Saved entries
###
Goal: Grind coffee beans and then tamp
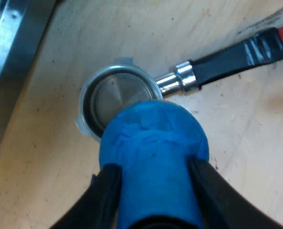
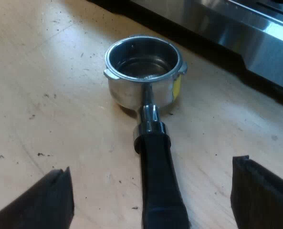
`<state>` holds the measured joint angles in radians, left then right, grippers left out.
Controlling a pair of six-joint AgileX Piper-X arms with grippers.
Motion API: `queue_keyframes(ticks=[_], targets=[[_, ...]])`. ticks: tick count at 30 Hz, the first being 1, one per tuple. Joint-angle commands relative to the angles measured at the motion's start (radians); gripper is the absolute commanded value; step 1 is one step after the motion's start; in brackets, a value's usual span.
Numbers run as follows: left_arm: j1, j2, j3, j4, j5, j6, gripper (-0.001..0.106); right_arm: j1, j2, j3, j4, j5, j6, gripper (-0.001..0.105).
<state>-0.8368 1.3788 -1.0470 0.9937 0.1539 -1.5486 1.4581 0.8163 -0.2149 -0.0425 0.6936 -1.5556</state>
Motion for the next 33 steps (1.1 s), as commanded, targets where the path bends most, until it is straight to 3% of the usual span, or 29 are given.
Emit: queue_keyframes(ticks=[1, 14, 33], targets=[[-0.003, 0.015, -0.006, -0.036, -0.017, 0.009, 0.000, 0.000, 0.002, -0.002, -0.007, 0.004, -0.012, 0.070], [-0.003, 0.117, -0.006, -0.080, -0.017, 0.012, 0.000, 0.000, 0.002, -0.002, -0.007, 0.005, -0.012, 0.070], [-0.003, 0.149, -0.006, -0.108, -0.030, 0.012, 0.000, 0.000, 0.002, -0.002, -0.007, 0.005, 0.012, 0.070]])
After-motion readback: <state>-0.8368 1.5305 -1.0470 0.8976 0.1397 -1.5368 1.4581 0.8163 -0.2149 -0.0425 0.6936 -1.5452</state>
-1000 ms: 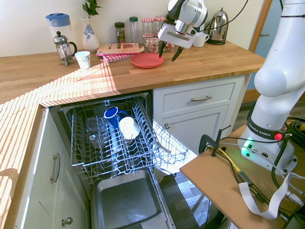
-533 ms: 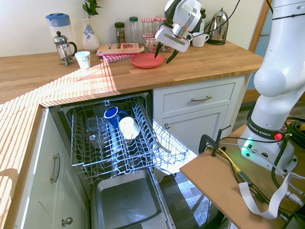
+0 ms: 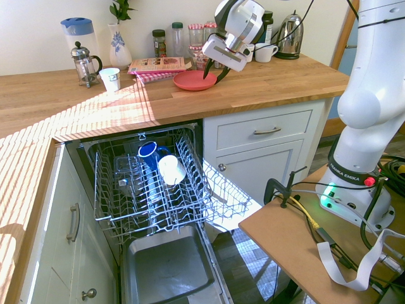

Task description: Put the plate in the dishwasher

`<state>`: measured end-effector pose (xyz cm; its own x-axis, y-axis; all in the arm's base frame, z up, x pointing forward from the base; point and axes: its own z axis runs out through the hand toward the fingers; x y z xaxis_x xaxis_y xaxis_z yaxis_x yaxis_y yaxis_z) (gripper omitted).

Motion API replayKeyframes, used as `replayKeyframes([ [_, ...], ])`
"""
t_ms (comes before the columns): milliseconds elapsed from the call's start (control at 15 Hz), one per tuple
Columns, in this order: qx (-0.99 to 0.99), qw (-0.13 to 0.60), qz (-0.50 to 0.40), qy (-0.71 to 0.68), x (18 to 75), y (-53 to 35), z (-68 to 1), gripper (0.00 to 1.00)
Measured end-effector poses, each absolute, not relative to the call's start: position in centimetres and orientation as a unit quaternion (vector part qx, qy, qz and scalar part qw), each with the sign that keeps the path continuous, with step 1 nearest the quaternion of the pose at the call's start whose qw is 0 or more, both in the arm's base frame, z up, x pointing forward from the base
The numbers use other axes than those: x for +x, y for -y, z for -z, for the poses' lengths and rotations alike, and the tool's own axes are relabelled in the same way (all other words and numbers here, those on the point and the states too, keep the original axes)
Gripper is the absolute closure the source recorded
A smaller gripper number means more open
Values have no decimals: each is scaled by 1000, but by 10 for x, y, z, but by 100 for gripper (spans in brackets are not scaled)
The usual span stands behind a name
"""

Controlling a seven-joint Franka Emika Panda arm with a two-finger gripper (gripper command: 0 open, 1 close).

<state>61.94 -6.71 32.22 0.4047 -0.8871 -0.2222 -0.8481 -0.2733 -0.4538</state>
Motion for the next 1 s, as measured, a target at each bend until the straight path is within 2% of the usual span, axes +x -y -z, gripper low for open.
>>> replayKeyframes([
  [800, -797, 259, 40, -544, 625, 61, -319, 100],
  [1000, -828, 217, 73, -512, 626, 38, -375, 100],
])
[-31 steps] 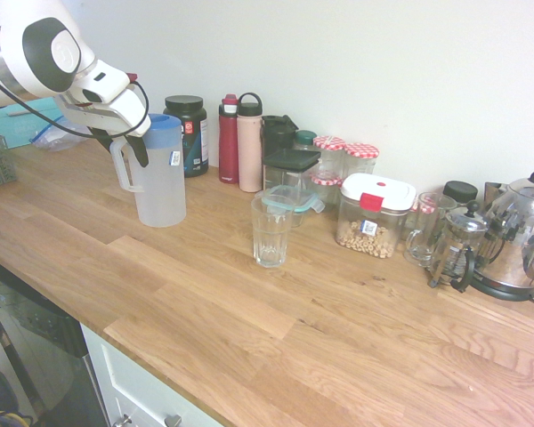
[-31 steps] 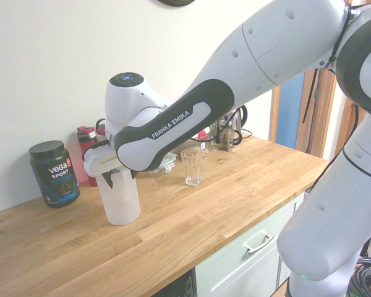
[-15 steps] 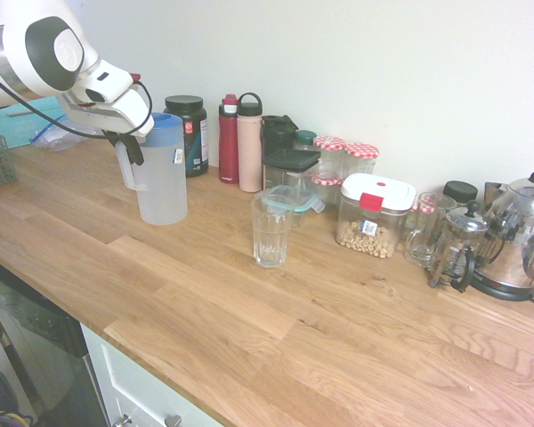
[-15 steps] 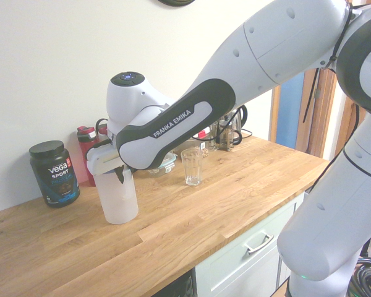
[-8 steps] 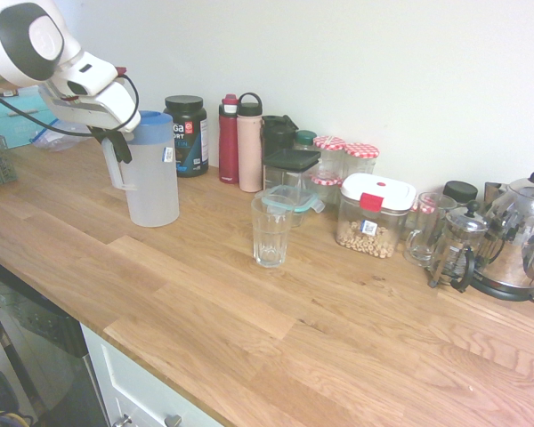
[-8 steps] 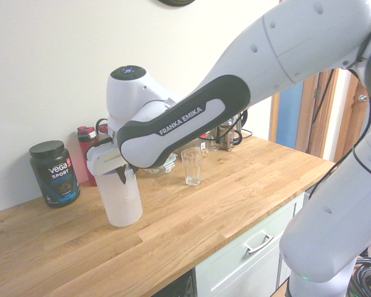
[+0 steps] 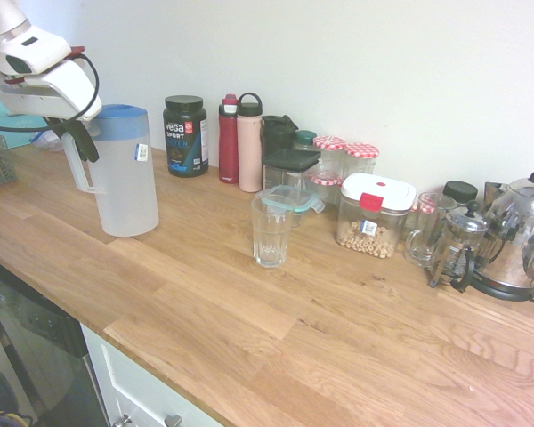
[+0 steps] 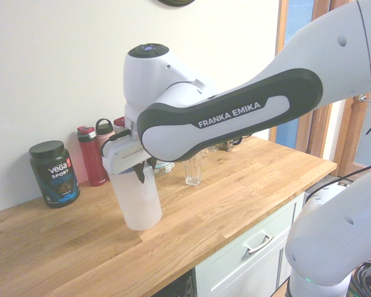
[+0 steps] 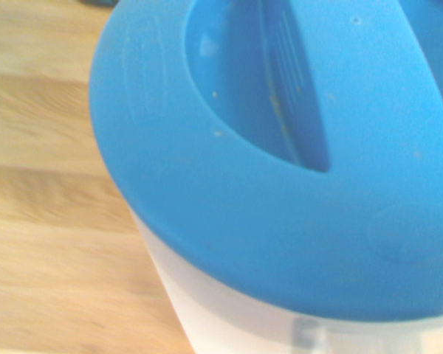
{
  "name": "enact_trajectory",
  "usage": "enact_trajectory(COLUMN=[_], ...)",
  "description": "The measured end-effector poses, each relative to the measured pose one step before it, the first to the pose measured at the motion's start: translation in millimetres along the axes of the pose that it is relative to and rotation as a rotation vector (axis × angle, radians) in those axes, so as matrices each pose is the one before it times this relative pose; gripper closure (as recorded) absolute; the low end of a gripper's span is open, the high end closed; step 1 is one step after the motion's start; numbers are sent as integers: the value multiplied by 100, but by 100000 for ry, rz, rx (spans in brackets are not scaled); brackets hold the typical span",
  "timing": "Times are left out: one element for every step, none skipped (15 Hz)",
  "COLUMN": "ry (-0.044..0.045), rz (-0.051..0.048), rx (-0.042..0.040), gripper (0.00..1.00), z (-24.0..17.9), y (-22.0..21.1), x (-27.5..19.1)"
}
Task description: Pour me some water
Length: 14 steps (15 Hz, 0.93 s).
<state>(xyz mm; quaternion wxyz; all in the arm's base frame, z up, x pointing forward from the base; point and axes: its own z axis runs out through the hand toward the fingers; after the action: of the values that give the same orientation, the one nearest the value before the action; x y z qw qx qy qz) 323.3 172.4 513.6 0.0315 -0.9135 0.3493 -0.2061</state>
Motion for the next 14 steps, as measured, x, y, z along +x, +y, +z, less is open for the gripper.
enact_trajectory(ry=[-1992,-1851,-1381,-857,-789,-932,-887,-847,-385,-322,-785,-1279,-1263,-1231], rz=[712,770,1040,1176,1131,988,711,754,1034,943,-385,-2428,-3111,-3089], rx=[-1452,-1091,-417,-78,215,534,498,521,263,-75,-292,-167,190,472], gripper=[100,100,100,100,100,100,100,100,100,100,100,100,100,100], z=[328,194,-38,-231,-325,-404,-463,-492,-357,-44,110,171,251,288], y=[1301,1464,1575,1693,1702,1645,1481,1161,1085,1030,1076,1109,1192,1402], x=[1330,1395,1324,1177,998,844,646,559,621,740,945,969,1079,1315])
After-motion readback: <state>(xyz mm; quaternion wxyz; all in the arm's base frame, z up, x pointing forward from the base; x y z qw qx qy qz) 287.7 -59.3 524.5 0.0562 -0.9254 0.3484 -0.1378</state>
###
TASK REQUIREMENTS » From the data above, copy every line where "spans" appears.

EXERCISE SOLUTION »
Values have no decimals: each is scaled by 1000, but by 10 for x, y, z, but by 100 for gripper (spans in brackets are not scaled)
  "description": "The measured end-effector poses, each relative to the measured pose one step before it, the first to the pose measured at the motion's start: translation in millimetres along the axes of the pose that it is relative to and rotation as a rotation vector (axis × angle, radians) in those axes, so as matrices each pose is the one before it times this relative pose; gripper closure (as recorded) absolute; the low end of a gripper's span is open, the high end closed; step 1 is one step after the motion's start; numbers are sent as integers: the value multiplied by 100, but by 100000 for ry, rz, rx (spans in brackets are not scaled); brackets hold the typical span",

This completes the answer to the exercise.